「食べログ」やらせ事件

ご存知のようにカカクコムが運営するグルメサイト「食べログ」の「やらせ投稿」問題が脚光を浴びている。不特定多数の投稿者によって行われている飲食店の口コミ投稿が、不正に悪用されたという問題だ。
飲食店から金銭を受け取り、その見返りとして好意的な口コミや評価を投稿し、お店の人気ランキングを操作する業者39社に対し、カカクコムは提訴も辞さない構えであることを公表している。

このニュースを知った瞬間に思い出したのは、昨年起こった「食べログ」アプリ炎上事件だった。

iPhoneの「食べログ」アプリは、近隣のお店を検索する上で大変便利だったので僕も愛用していた。ところが、ある時(確か6月頃だったと思う)のアップグレードを境に実質的に有料化されたのだった。この「実質的な有料化」というのが利用者の賛同を得にくいやり方だった。
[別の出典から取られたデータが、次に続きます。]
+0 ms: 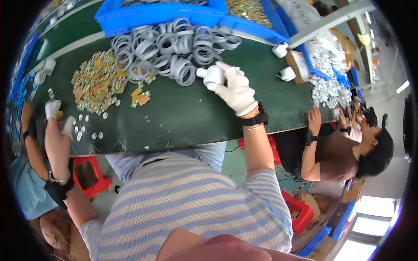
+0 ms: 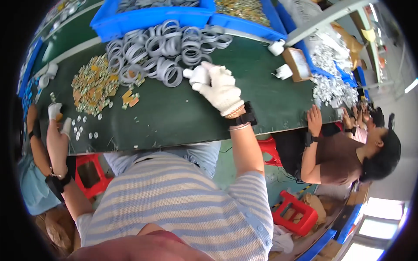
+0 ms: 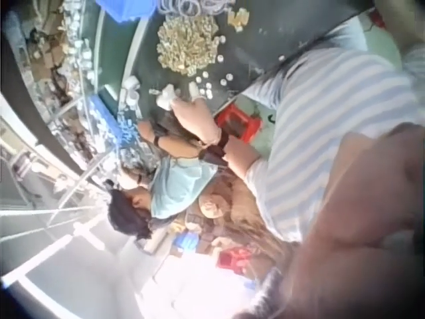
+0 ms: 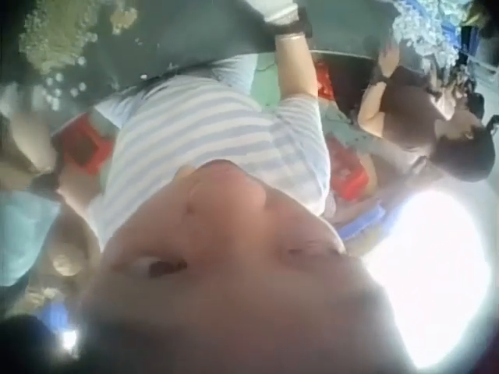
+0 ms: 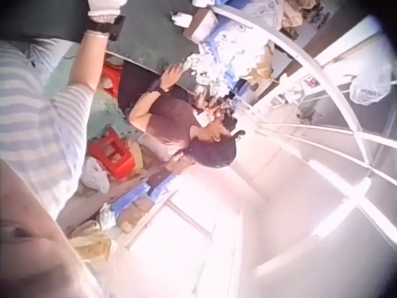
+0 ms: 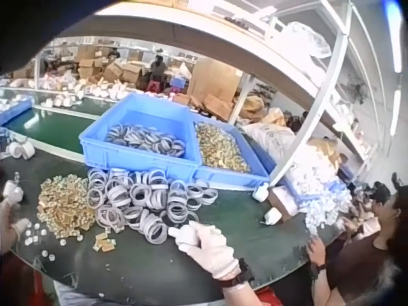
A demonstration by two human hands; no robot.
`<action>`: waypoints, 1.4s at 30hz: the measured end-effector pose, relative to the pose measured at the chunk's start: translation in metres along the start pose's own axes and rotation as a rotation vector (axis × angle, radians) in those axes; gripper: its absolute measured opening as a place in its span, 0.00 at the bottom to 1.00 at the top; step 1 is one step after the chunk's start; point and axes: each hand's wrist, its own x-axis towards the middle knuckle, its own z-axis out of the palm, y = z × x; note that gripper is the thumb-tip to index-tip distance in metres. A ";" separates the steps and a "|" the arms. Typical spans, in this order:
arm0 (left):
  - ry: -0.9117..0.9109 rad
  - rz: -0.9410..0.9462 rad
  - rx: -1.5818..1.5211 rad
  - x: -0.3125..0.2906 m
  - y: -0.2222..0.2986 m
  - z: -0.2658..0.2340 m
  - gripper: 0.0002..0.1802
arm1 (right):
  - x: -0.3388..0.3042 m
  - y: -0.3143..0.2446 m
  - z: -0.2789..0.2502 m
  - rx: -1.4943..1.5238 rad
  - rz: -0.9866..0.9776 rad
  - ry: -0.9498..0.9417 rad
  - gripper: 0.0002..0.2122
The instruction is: Assembling small white plastic components with gold-colored metal pins at a factory workbench.
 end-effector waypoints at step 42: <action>-0.584 0.312 -1.247 -0.074 0.117 0.069 0.45 | -0.020 -0.119 0.004 -0.110 -0.361 -0.065 0.13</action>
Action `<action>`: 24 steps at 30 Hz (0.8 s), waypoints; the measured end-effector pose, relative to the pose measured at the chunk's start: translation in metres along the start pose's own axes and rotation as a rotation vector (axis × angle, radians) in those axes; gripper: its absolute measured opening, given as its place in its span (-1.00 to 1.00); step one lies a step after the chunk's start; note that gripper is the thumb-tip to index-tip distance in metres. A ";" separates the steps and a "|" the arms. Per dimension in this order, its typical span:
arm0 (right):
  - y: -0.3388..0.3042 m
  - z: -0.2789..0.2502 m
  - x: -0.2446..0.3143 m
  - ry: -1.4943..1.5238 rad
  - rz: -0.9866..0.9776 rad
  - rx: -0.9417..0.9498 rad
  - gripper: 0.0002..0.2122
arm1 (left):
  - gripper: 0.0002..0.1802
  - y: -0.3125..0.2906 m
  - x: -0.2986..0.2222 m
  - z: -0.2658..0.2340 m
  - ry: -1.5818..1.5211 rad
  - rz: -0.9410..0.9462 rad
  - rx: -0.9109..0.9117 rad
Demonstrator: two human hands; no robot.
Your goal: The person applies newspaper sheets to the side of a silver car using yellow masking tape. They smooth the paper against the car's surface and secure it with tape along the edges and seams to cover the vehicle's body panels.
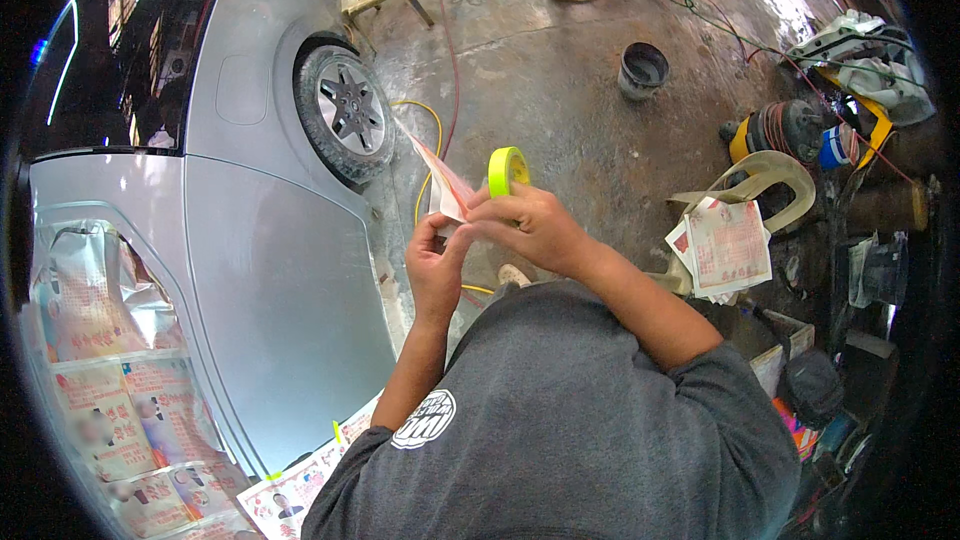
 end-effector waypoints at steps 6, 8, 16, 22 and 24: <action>0.000 -0.002 0.002 -0.008 -0.004 -0.010 -0.84 | -0.81 0.000 -0.001 0.003 -0.077 0.012 0.014; -0.002 -0.002 0.001 -0.039 -0.004 -0.004 -0.85 | -0.80 -0.002 -0.009 0.005 -0.132 -0.037 0.027; -0.003 0.009 0.011 -0.172 -0.066 -0.058 -0.83 | -0.76 -0.001 -0.010 0.006 -0.236 -0.048 0.020; -0.006 0.010 -0.005 -0.287 0.059 -0.054 -0.86 | -0.74 -0.004 -0.015 0.007 -0.242 -0.048 -0.027; -0.007 0.010 -0.007 -0.315 0.067 -0.074 -0.87 | -0.74 -0.005 -0.016 0.006 -0.227 -0.047 -0.031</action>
Point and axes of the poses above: each hand's wrist, its own y-axis towards the middle knuckle, its own z-axis out of the palm, x = y × z, the point moved 4 cm from there along y, towards the middle knuckle, and after that the axes turned 15 degrees about x, right-handed, at the moved point
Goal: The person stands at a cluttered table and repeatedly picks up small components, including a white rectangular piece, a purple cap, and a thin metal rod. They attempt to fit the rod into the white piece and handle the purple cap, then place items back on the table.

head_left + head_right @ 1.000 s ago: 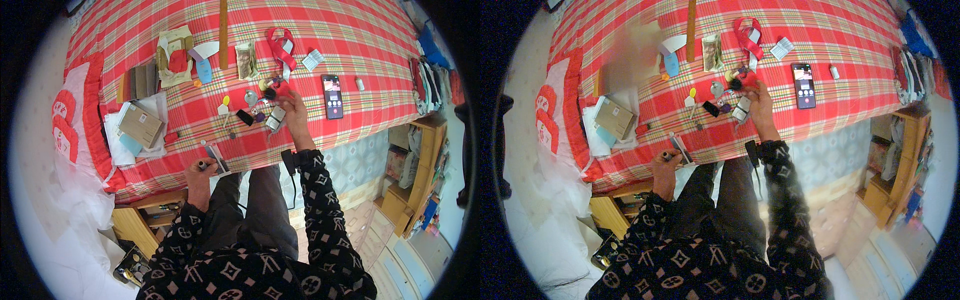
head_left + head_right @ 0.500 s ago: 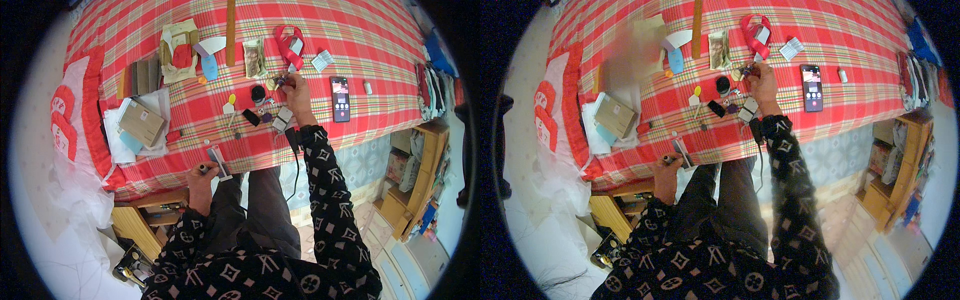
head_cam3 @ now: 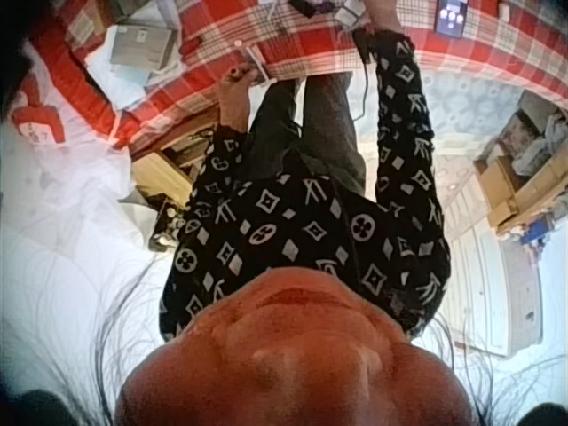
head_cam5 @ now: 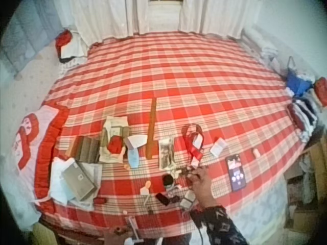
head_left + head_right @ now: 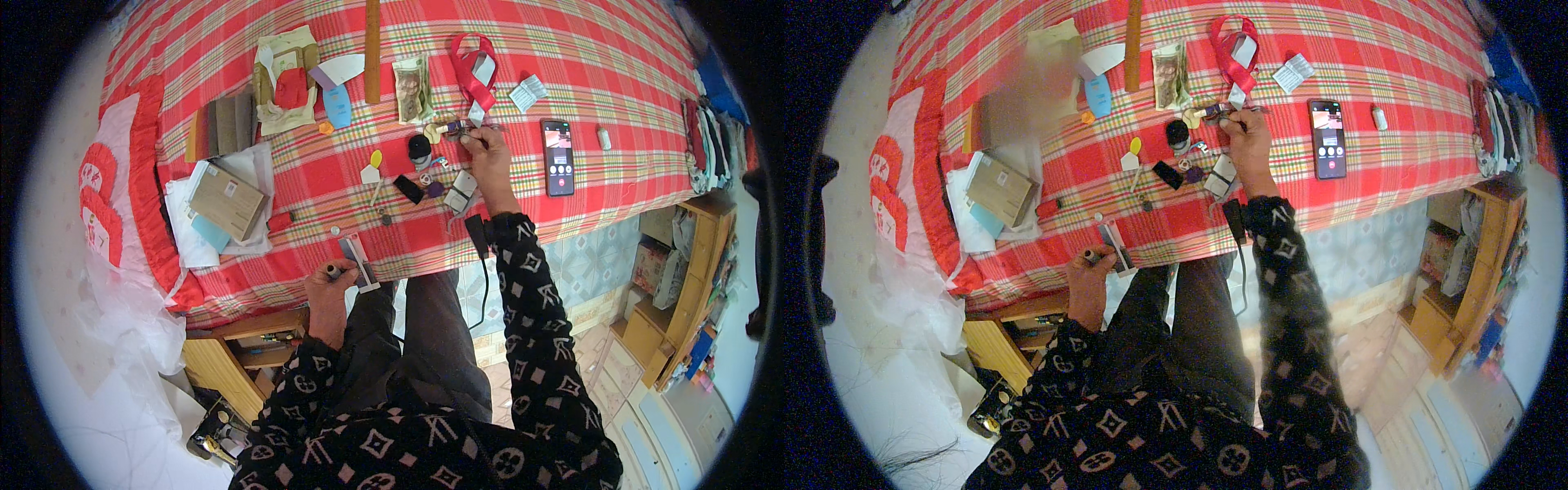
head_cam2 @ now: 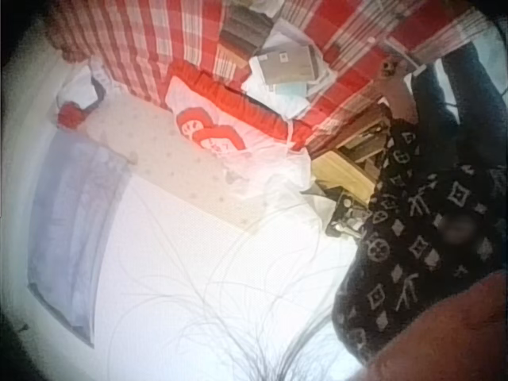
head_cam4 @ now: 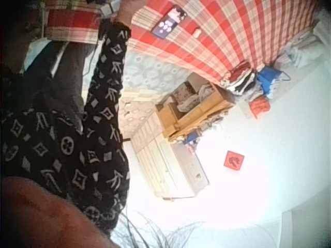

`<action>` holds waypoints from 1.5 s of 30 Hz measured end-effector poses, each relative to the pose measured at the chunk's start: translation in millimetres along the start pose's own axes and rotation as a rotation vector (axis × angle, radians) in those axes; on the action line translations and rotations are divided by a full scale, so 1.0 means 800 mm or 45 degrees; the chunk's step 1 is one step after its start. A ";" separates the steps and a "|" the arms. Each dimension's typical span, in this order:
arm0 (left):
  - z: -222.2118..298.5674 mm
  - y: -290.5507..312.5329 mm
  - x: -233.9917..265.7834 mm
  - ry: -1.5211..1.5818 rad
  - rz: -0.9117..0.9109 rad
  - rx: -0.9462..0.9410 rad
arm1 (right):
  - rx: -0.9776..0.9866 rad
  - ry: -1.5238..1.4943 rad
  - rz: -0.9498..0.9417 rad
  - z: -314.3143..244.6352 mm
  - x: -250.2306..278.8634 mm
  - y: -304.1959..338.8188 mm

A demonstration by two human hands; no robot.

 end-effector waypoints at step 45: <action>0.010 0.012 -0.028 0.233 0.076 -0.165 | -0.466 0.041 -0.322 0.041 0.032 -0.010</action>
Point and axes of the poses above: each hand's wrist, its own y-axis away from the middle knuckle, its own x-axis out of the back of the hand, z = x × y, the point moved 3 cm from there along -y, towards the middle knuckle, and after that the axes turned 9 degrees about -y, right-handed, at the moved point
GPSを使って検索された近隣のお店の検索結果を、今まで「評価の高い順」でソート(並び替え)できたのだけど、その機能が月額350円の有料会員にならなければ利用できなくなってしまったのだ。

これによりiTunes Storeの「食べログ」アプリの評価欄は炎上した。iTunes Storeの歴史上、はじめての炎上事件だった。
評価欄はカカクコムに対する非難で埋め尽くされた。
「使えなくなったアプリ」を僕も削除してしまった。

カカクコムの問題は色々あるけど、ポイントは以下の2点だ。
1:アップグレードという誤認しやすい手段によって、今まで無料で使えた機能が使えなくなり、機能を使うには月額350円を払わなければならなくなった。
2:投稿者が無償で提供してきた情報を、有料で販売した。

このうち2が、今回の事件と密接に関係していると、僕は思う。

無償で提供された情報を有償で販売してしまったカカクコムの行為は、開けてはいけないパンドラの箱を開いたようなものだった。「クチコミ情報には値段がつく」ということを「39社の業者」に気づかせてしまったからだ。これらの業者は「ダダで仕入れた情報を売るのであれば、こちらも有料で情報を作ってやる」ぐらいに思ったのは当然のなりゆきだろう。中にはアプリのアップグレードで被害を蒙ったことがきっかけで、この新しいビジネスを考えた輩もいるかもしれない。こういうのを「飲食店のSEO対策」と言うのかどうかはわからないけど....

実際、炎上したiTunes Storeの「食べログ」アプリの評価欄に「こうなったら人気のある店に辛口コメントを入れて、人気のない店に高評価を入れて、口コミの信頼性を滅茶苦茶にしてやる」という内容の書き込みを見たことがある。辛口コメントを入れられたお店にはたまったものではない。僕はこの時に「もう食べログの評価は信用できなくなったな」と思ったものだ。信用できない情報に堕ちてしまえば、いくらでも捏造は可能となる。

本来こういうオープンな形での投稿情報というものは、不特定多数の善意で行われている。まあ、中にはレビューを命かけて楽しんでいる人もいるだろうし、美味しくなかった腹いせに辛口コメントを入れてストレス発散したり、独断と偏見でサディストのように辛口コメントを楽しんでいる人もいるだろう。
でも大多数は「善意」に基づく自己表現として、こうした口コミコメントを書いている。

こうした「善意」を有料で販売しようとする行為自体は、営利を目的とする企業として「そういう選択もあり」なのかもしれない。
しかし、そういうことを平然と行ってしまった企業、ユーザーから反感を買った企業には「それなりの企業」がくっついてきてしまう、ということを自分の教訓にしたい。